[Extracted data entries]
■ ■ ■ ■ ■
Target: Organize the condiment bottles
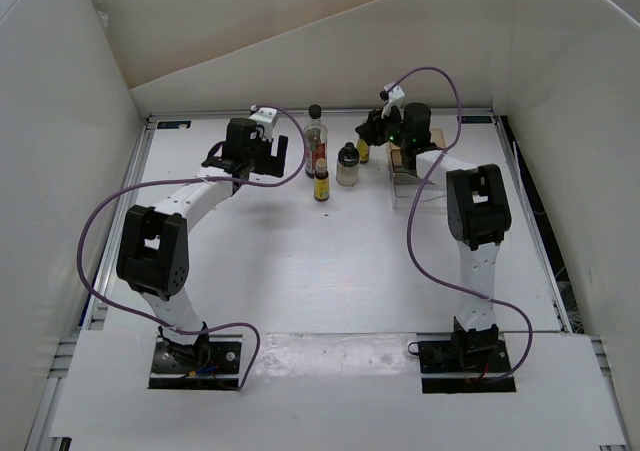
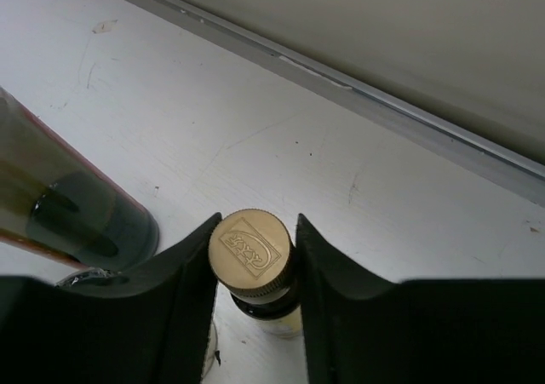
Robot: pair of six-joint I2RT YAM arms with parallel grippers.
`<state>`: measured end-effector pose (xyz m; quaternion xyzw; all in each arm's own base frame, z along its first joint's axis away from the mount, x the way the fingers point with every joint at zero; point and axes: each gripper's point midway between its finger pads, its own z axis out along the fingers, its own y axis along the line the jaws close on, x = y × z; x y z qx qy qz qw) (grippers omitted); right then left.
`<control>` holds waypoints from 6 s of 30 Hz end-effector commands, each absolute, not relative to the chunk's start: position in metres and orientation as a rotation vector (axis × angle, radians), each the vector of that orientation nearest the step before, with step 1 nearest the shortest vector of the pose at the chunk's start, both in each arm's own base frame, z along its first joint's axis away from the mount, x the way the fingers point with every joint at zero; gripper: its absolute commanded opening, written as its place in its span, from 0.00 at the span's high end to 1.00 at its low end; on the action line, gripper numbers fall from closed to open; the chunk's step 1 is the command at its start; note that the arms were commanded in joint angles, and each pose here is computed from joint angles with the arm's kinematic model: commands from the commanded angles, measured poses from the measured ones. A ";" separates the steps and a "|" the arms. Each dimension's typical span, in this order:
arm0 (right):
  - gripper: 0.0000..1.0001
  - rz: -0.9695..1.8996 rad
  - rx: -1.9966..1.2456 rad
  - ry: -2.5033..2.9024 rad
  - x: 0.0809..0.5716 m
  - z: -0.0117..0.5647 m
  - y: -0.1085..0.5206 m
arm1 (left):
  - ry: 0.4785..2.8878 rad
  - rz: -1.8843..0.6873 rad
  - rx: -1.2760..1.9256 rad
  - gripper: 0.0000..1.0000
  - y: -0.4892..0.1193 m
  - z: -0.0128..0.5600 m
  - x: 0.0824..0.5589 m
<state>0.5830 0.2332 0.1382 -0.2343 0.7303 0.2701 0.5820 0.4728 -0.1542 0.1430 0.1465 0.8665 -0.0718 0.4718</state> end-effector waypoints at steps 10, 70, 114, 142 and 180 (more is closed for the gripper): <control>1.00 0.567 -0.640 1.589 0.556 0.177 0.246 | 2.063 -0.209 0.348 0.00 -0.157 0.167 0.472; 1.00 0.077 -0.249 1.506 0.456 0.239 0.040 | 2.023 -0.293 0.379 0.00 -0.189 0.181 0.456; 0.24 -0.016 -0.273 1.521 0.465 0.204 0.044 | 2.058 -0.274 0.387 0.00 -0.188 0.163 0.459; 0.24 0.647 -0.705 1.366 0.379 0.237 0.284 | 2.019 -0.249 0.360 0.00 -0.175 0.179 0.444; 0.24 0.672 -0.784 1.497 0.446 0.178 0.338 | 2.050 -0.263 0.304 0.00 -0.155 0.164 0.454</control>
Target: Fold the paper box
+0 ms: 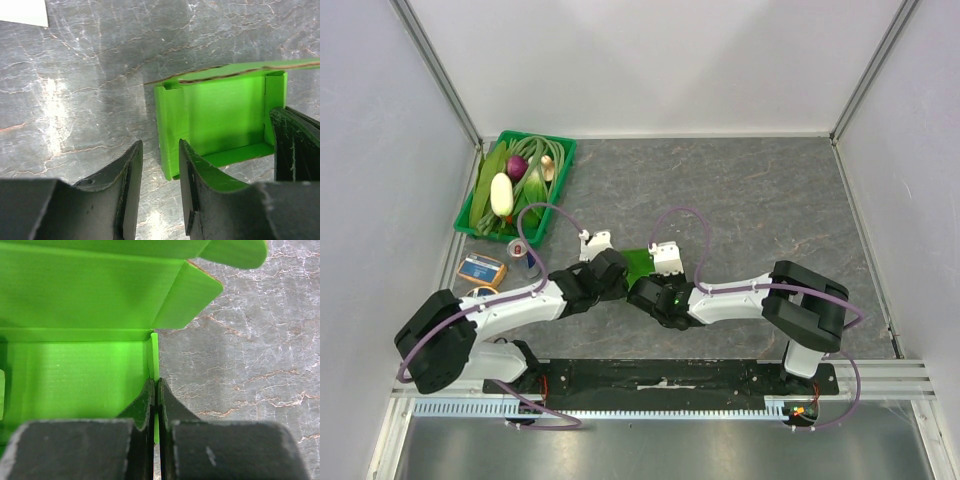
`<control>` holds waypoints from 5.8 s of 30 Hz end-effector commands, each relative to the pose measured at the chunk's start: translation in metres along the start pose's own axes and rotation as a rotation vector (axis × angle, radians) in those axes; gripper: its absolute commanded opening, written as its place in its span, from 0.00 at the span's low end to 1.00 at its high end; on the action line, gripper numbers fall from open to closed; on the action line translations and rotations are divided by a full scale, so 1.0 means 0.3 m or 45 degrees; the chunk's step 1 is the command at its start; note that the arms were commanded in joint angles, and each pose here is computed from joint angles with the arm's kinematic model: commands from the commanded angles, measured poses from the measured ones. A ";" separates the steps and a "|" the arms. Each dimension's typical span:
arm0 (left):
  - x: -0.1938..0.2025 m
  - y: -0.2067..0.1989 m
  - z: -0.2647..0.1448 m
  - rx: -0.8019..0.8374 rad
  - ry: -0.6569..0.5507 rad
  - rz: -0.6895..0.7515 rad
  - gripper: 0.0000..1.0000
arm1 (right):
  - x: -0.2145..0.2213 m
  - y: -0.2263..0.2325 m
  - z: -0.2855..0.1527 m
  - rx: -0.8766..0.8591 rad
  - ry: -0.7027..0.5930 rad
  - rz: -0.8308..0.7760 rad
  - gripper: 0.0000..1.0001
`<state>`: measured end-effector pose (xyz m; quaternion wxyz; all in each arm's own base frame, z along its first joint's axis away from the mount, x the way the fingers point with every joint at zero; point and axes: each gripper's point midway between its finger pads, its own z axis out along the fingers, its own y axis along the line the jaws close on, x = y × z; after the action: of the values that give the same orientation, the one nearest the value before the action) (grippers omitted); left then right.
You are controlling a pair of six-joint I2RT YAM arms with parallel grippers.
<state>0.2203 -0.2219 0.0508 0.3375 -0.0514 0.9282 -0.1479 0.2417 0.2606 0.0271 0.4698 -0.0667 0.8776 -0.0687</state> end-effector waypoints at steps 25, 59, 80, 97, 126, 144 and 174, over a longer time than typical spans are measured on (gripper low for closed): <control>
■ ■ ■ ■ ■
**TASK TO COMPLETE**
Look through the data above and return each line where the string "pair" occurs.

**RESPONSE FOR THIS EXERCISE**
Robot: pair of six-joint I2RT YAM arms with parallel grippers.
You are controlling a pair of six-joint I2RT YAM arms with parallel grippers.

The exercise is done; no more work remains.